Translating Children’s Books

Translating Children’s Books

After several fiction and non-fiction books meant for grown-ups, I’ve recently started translating children’s books. More precisely, I had the opportunity to work on two books meant for smaller children, of 7-8 years old, and two other books for older children, let’s say a comfortable +10-years old. Although this does not qualify me to give advice, as I have yet lots to learn, I think I can draw some conclusions.

These are things I came to realise after watching two kids trying to read out loud the stories translated by me. One of them was only 8 and reading a book for slightly older children, while the other was 9, but living in a foreign country, so his vocabulary might not have been as developed as that of a child living in Romania and using the Romanian language full-time. However, they understood the plot, remembered all the details, asked pertinent questions and tried to work out their own scenarios, which is to say they really took pleasure in the book. However, they also had some difficulties, which I don’t know if I should attribute solely to their beginner’s reading skills.

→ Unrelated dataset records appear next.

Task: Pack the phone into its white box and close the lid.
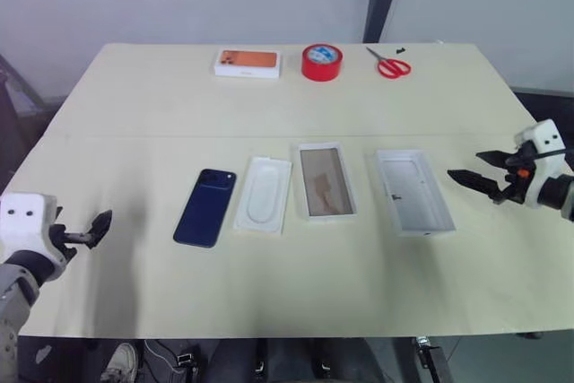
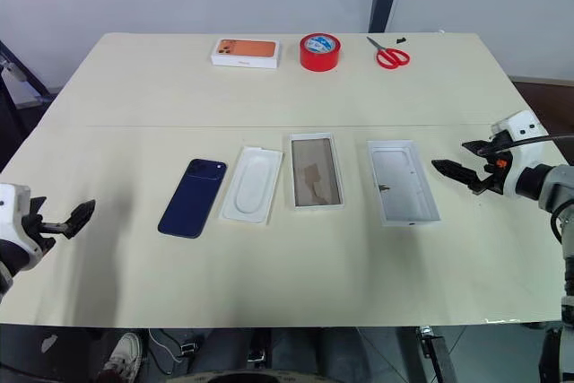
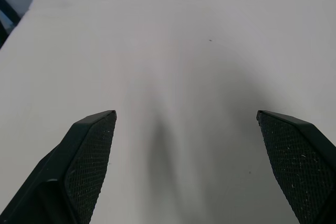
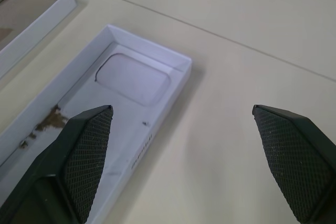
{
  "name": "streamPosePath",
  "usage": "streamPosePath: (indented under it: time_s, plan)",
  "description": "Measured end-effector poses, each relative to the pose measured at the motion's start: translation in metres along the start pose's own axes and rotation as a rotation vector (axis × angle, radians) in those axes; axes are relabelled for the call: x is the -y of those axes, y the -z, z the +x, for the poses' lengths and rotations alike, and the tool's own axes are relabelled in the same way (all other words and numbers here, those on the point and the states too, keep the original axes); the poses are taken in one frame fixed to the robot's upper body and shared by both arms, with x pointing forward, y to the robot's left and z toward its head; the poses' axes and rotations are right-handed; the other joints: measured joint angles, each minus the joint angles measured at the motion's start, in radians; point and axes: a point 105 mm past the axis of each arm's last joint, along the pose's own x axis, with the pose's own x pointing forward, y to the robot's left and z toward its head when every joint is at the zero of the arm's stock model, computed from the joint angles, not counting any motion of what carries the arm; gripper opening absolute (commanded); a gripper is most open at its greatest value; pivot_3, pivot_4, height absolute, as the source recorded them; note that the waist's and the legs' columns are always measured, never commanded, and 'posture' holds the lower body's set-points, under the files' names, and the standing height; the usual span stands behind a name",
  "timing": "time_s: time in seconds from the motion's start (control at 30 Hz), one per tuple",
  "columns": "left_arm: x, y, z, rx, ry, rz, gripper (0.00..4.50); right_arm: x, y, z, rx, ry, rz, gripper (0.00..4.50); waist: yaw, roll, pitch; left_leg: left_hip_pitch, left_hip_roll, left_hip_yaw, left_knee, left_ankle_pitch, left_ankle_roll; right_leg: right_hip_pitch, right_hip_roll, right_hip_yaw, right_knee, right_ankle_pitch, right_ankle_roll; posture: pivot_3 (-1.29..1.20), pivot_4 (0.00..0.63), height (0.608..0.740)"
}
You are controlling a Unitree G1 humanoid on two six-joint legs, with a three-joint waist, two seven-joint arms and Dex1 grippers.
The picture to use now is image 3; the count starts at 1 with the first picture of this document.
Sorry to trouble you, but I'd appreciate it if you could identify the dark metal frame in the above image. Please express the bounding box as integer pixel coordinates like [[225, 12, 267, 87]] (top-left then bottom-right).
[[0, 0, 22, 49]]

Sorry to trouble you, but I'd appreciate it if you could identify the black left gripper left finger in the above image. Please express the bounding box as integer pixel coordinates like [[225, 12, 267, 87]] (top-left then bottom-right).
[[0, 110, 118, 224]]

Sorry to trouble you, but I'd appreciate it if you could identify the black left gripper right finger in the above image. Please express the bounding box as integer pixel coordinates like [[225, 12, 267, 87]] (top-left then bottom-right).
[[256, 110, 336, 224]]

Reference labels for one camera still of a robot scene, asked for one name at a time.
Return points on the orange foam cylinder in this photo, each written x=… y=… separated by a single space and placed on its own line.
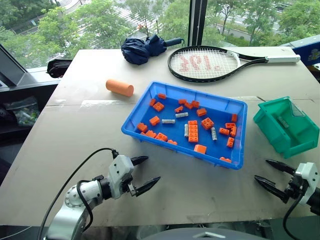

This led me to think about things we take for granted, but which, in children’s case, must be managed cautiously. So here are some common misconceptions about children’s books, and the truth behind them:

  1. They are fun and easy, hence easy to translate.

It’s true that most children’s books are fun, but this is both good and (I’m not going to say ”bad”, but) challenging. It’s nice to work on something interesting and different and amusing, because then your work becomes interesting, and different, and fun. However, while humour makes you feel good, it also means that you have to do your best to render it in the target language so as the children get it. As we all know, humour is not easy to translate, especially since in many cases there is no direct equivalent for a source joke or pun. Therefore, the translators are compelled to create jokes or puns of their own, so as to have the same effect on their young readers.

      2. It’s enough to know how to translate in order to translate a children’s book.

Having experience with translation is useful, but not sufficient. When translating children’s books, we need to keep in mind at all times who the target audience is and what that means in terms of vocabulary. I’ve noticed that sentences are usually short and organised in brief paragraphs, to make reading easier. But what about the words themselves? There’s a bit of a conundrum here: one the one hand, too many difficult or new words may discourage the children from reading or prevent them from fully understanding the text, on the other hand, how else are they supposed to learn new words if not from books? I guess a balance should be reached, the objective being to have a text that is clear, easy to read, with mostly familiar vocabulary, and obvious humour.

    3. Grammar is the same, irrespective of the book or audience.

Yes and no. Of course there are grammar rules everyone needs to observe, but in children’s case, some flexibility is required. I have two examples in mind, to explain what I mean. The first one refers to verbal tenses. In Romanian, there is a tense (perfectul simplu) used primarily for narrations, in writing (just like the French passé simple), and only in a specific region of the country (Oltenia) and in specific circumstances is it also used orally. Although I used to like the way it sounded in books, having grown up with it, and even sometimes preferred it to the more common past tense form (perfectul compus), I realised that children have a hard time reading it. That’s only natural, as they haven’t heard it used before or, at least, not as frequently as the past tense usually employed in every-day speech. So, I think that in children’s books (although this is becoming a trend even in grown-ups’ books), a simple and current language is obviously better.

MUP, Roald DahlThe second example has more to do with creativity. A few days ago, I was reading BFG, by Roald Dahl, which a friend offered me in English. I was so fascinated by the funny, crazy, invented language of the giant, that I simply had to buy the Romanian edition, as well, just for the pleasure and curiosity of comparing the original and the translation. I was happy to discover that the Romanian translation sounded just as great (my friend told me that the German one had seemed to her even funnier than the original, if that’s even possible!). I admired the translator’s resourcefulness and flexibility, and admitted it must have been tremendous and really difficult work to purposefully break the grammar rules and coin words and invent a whole new language, while still keeping it intelligible.

These points may be applicable to all kinds of literature and translation, but I think they are even more important when translating children’s books, because the recipients, in this case, are even more sensitive and imaginative and we want to draw them to this wonderful world of books when they’re young. We have a say in this and even a responsibility not only as adults, parents, grandparents, uncles or aunts, but as translators, as well.